Table of Contents

👉 Try the demo: https://github.com/LM-Kit/lm-kit-net-samples/tree/main/console_net/resume_parser

AI Resume Parser for C# .NET Applications


🎯 Purpose of the Demo

AI Resume Parser demonstrates how to use LM-Kit.NET with vision-language models to extract structured candidate profiles from resumes entirely on local hardware. Feed it any resume, whether a text file, PDF, Word document, or a scanned image, and get back structured JSON with contact info, work experience, education, skills, certifications, and languages.

The sample shows how to:

  • Use TextExtraction with a VLM to extract structured data from both text and image-based resumes.
  • Define extraction schemas with TextExtractionElement including nested arrays for complex structures.
  • Parse text content with SetContent(string) or load documents and images with Attachment.
  • Handle both flat fields (name, email) and nested array fields (work experience, education).
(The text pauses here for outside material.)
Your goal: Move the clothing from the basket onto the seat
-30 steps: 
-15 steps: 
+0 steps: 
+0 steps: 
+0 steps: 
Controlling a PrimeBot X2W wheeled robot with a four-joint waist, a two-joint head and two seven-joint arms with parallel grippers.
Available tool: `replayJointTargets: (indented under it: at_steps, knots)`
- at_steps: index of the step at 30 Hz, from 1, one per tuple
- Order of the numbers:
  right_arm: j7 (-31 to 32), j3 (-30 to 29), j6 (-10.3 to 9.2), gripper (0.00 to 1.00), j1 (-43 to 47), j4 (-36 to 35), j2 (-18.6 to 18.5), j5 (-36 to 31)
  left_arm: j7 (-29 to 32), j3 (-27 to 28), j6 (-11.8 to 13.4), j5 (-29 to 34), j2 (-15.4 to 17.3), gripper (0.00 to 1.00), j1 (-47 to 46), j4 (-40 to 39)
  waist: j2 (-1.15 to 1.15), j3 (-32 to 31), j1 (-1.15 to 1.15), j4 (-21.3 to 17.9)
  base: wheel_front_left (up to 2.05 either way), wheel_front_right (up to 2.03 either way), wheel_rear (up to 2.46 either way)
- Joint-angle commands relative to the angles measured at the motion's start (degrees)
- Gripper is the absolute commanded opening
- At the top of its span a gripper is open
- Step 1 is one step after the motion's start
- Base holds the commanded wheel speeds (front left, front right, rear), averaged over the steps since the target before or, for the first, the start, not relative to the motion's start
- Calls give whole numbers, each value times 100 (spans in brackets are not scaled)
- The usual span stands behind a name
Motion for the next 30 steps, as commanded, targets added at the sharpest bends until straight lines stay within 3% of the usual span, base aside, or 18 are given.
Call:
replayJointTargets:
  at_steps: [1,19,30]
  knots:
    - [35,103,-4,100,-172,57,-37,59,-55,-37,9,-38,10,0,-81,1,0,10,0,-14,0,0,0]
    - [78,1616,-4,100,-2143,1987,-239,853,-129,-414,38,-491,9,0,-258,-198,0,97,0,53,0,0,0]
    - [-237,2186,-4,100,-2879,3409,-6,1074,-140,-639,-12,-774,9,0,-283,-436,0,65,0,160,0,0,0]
Why a Local Resume Parser with Vision-Language Models?

  • Candidate data stays private: parse sensitive resumes without uploading to cloud services.
  • Process any format: VLMs understand scanned resume images, PDFs, and text files natively.
  • One API call: a single Parse() call extracts the entire profile. No agents, no chaining.
  • Structured output: get machine-readable JSON ready for ATS or HR system integration.
  • Works offline: no API keys, no internet connection required.

👥 Who Should Use This Demo

  • HR Teams: automate resume screening without sending candidate data to third parties.
  • Recruiters: quickly extract and compare candidate profiles from stacks of resumes, including scanned copies.
  • ATS Developers: integrate local AI-powered resume parsing into applicant tracking systems.
  • Staffing Agencies: process high volumes of resumes with full data sovereignty.
  • Developers: learn the TextExtraction API with VLM models and nested array elements.

🚀 What Problem It Solves

  • Scanned resumes: extract structured data from resume images and scans using vision-language models.
  • Data privacy: parse resumes containing personal information without cloud exposure.
  • Manual data entry: eliminate copy-pasting candidate details into spreadsheets or databases.
  • Inconsistent formats: extract structured data from any resume format or layout.
  • Integration: produce JSON output ready for any HR system, database, or API.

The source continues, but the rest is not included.